> Your objective
Find the line in the data below that contains "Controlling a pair". Return that line and all the lines after it, unchanged.

> Data
——

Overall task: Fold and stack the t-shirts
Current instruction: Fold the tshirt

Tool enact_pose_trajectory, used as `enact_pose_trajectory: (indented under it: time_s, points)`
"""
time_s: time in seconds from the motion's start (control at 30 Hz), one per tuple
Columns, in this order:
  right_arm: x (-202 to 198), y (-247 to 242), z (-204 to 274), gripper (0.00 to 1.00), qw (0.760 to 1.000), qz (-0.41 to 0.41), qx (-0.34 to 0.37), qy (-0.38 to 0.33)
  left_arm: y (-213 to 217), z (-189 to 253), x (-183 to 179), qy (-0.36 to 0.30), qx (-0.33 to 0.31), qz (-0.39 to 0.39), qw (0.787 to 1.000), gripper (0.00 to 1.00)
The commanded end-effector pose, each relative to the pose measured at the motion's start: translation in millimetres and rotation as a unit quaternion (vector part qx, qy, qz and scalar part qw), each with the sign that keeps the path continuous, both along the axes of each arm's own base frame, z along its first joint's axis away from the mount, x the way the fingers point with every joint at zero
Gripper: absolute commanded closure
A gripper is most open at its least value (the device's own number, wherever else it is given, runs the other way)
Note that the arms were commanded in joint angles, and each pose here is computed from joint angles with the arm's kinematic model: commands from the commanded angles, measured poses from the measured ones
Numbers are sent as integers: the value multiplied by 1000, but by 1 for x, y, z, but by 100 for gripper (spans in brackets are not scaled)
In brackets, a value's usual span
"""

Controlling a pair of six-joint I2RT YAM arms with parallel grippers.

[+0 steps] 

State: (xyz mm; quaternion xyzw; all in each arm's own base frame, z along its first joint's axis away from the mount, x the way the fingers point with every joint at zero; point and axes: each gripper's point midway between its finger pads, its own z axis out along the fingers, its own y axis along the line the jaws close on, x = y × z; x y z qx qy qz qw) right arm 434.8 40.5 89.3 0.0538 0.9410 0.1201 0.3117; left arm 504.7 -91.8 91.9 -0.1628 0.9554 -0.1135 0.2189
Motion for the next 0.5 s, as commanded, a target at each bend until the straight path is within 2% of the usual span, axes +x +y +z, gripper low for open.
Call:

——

> Written answer
Controlling a pair of six-joint I2RT YAM arms with parallel grippers.

[+0 steps] 

State: (xyz mm; quaternion xyzw; all in each arm's own base frame, z along its first joint's axis away from the mount, x the way the fingers point with every joint at zero; point and axes: each gripper's point midway between its finger pads, its own z axis out along the fingers, its own y axis along the line the jaws close on, x = y × z; x y z qx qy qz qw) right arm 434.8 40.5 89.3 0.0538 0.9410 0.1201 0.3117; left arm 504.7 -91.8 91.9 -0.1628 0.9554 -0.1135 0.2189
Motion for the next 0.5 s, as commanded, a target at each bend until the straight path is within 2% of the usual span, axes +x +y +z, gripper low for open.
Call:

Nothing remains to be done for this exercise.